Your decision to treat someone close to you may be impacted by the circumstance, for example, if you were on call and called to a patient in an emergency. You have a duty of care to consider where your actions, or failure to act, might cause injury to another person. In this case, you may choose to treat someone close to you where no one else is available to provide the care in a timely manner to not cause harm. 

Generic advice versus duty of care 

We may want to help those closest to us when they ask, but you need to consider the line between giving generic advice and opening up a duty of care. Be clear about the expectations of the requester and yourself, including whether you are being asked for simple factual information, your medical judgement and opinion, or more substantial clinical assessment and treatment.  

If a family member or friend asks you for advice and you go beyond providing simple factual information, for example you assess them and provide your clinical judgement, you need to apply the same principles you would when treating any patient and adhere to HCPC standards. This would include record keeping and having appropriate indemnity insurance cover. To some this may appear overkill but there have been HCPC cases where an ex-husband has reported their ex-wife upon separation. So don’t get caught out. 

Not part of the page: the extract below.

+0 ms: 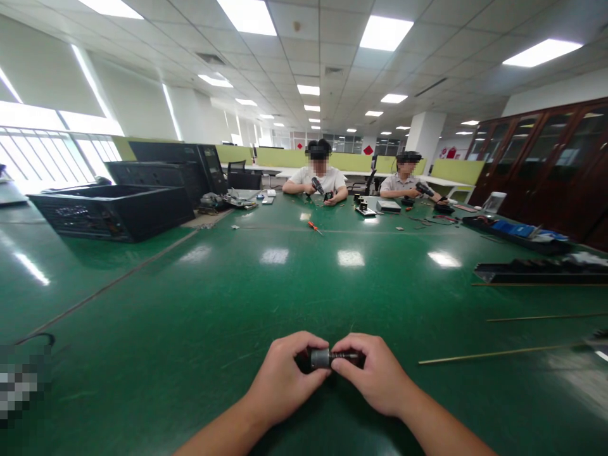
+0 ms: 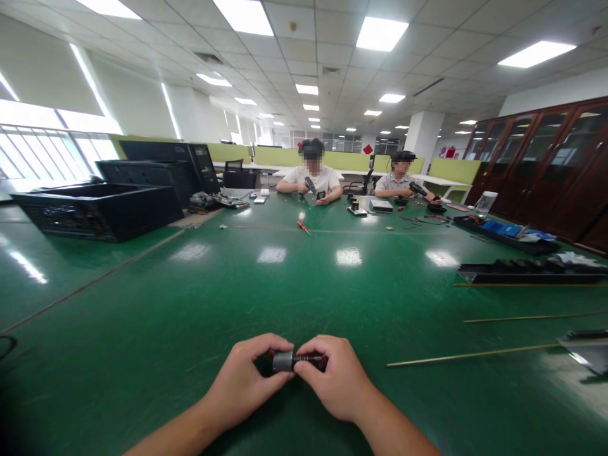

Keep clear documentation so you can demonstrate that you have treated this person with the same professional expertise and judgement as you would any patient. This also applies if you are offering any advice or treatment for free. 

It may be worth questioning yourself, if treatment is not an emergency, and you are not the only clinician in the service or area with the appropriate knowledge and skills to treat someone close to you, would it be more appropriate to remove any conflict of interest by being treated by another physiotherapist? 

Outside of work you may want to consider where you are happy to set your boundaries between personal and professional life. 

Professional advice team

The CSP’s Professional Advice Service gives advice and support to members on complex and specialist enquiries about physiotherapy practice, including professional practice issues, standards, values and behaviours, international working, service design and commissioning, and policy in practice.